§ **Exercise objective**: In exact form, set down only those lines of the material that run from its first line to the line with "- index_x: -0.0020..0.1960", inclusive.

§ **Data below**:
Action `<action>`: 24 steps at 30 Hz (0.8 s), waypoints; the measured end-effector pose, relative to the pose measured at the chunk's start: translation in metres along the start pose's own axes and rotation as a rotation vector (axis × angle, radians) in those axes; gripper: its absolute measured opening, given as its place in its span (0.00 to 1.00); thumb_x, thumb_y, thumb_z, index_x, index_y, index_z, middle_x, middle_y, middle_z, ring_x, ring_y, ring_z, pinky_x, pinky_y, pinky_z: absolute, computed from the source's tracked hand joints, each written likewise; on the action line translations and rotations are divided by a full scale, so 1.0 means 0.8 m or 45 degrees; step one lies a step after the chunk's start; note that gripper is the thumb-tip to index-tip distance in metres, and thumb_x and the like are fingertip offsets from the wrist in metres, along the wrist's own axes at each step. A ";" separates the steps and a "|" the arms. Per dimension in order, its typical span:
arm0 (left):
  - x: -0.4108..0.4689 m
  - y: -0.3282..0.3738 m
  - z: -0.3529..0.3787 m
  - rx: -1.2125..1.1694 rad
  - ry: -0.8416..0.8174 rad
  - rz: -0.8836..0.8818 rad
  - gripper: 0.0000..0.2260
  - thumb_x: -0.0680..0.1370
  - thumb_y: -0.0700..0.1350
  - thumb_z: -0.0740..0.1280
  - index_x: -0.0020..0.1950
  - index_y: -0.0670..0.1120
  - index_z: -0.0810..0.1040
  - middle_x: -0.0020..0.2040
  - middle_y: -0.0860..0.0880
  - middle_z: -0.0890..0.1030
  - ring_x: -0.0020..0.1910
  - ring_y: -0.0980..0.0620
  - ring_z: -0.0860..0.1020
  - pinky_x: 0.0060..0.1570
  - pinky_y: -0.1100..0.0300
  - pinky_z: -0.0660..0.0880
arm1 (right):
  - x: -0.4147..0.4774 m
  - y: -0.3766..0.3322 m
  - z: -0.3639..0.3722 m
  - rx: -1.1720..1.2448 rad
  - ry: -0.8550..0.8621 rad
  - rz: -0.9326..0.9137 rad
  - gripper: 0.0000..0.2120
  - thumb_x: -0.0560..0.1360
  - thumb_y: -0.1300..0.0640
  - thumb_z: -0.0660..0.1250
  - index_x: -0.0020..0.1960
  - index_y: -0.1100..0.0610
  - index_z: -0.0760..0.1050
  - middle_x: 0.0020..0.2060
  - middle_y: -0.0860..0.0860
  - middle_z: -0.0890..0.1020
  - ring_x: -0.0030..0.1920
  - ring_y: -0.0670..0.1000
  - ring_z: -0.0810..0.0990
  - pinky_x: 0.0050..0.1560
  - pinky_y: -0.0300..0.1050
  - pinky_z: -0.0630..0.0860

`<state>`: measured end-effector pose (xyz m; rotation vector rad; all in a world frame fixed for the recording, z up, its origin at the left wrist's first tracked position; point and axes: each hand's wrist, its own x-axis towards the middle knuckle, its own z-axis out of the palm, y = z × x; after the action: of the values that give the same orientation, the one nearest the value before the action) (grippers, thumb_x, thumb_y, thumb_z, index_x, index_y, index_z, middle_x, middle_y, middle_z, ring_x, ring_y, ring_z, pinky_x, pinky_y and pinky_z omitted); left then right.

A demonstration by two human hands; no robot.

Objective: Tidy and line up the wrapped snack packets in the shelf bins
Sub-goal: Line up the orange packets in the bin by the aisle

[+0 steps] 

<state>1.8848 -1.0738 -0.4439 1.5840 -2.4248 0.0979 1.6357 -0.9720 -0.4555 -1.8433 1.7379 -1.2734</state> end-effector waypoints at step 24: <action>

§ **Solution to this problem**:
Action `<action>`: 24 steps at 30 Hz (0.8 s), waypoints; the measured end-effector pose, relative to the pose measured at the chunk's start: translation in metres along the start pose's own axes and rotation as a rotation vector (axis × angle, radians) in those axes; gripper: its absolute measured opening, given as its place in its span (0.00 to 1.00); thumb_x, thumb_y, thumb_z, index_x, index_y, index_z, middle_x, middle_y, middle_z, ring_x, ring_y, ring_z, pinky_x, pinky_y, pinky_z: absolute, computed from the source's tracked hand joints, each written likewise; on the action line translations and rotations are divided by a full scale, so 1.0 means 0.8 m or 45 degrees; step one lies a step after the chunk's start; note that gripper is the thumb-tip to index-tip distance in metres, and thumb_x and the like are fingertip offsets from the wrist in metres, along the wrist's own axes at each step. A ";" separates the steps and a "|" the arms. Per dimension in order, its typical span:
arm0 (left):
  - x: -0.4108..0.4689 m
  - y: -0.3282..0.3738 m
  - z: -0.3529..0.3787 m
  - rx: -1.2125..1.1694 rad
  - ry: -0.8416..0.8174 rad
  - rz: -0.8836..0.8818 rad
  - gripper: 0.0000..0.2260
  - thumb_x: -0.0680..0.1370
  - thumb_y: -0.0700..0.1350
  - thumb_z: -0.0740..0.1280
  - index_x: -0.0020..0.1950
  - index_y: -0.0670..0.1120
  - index_z: -0.0810..0.1040
  - middle_x: -0.0020..0.2040
  - middle_y: -0.0860..0.0880
  - middle_z: -0.0890..0.1030
  - ring_x: -0.0020..0.1910
  - ring_y: -0.0980..0.0620
  - ring_z: -0.0860..0.1020
  - pinky_x: 0.0060..0.1570
  - pinky_y: -0.1100..0.0300
  - pinky_z: -0.0660..0.0880
arm1 (right):
  - x: -0.4147..0.4774 m
  - y: -0.3766..0.3322 m
  - z: -0.3639..0.3722 m
  - rx: -1.1720..1.2448 rad
  - ry: -0.8550..0.8621 rad
  - rz: -0.9326..0.9137 rad
  - gripper: 0.0000..0.2120
  - thumb_x: -0.0560..0.1360
  - thumb_y: -0.1300..0.0640
  - thumb_z: -0.0660..0.1250
  - index_x: -0.0020..0.1960

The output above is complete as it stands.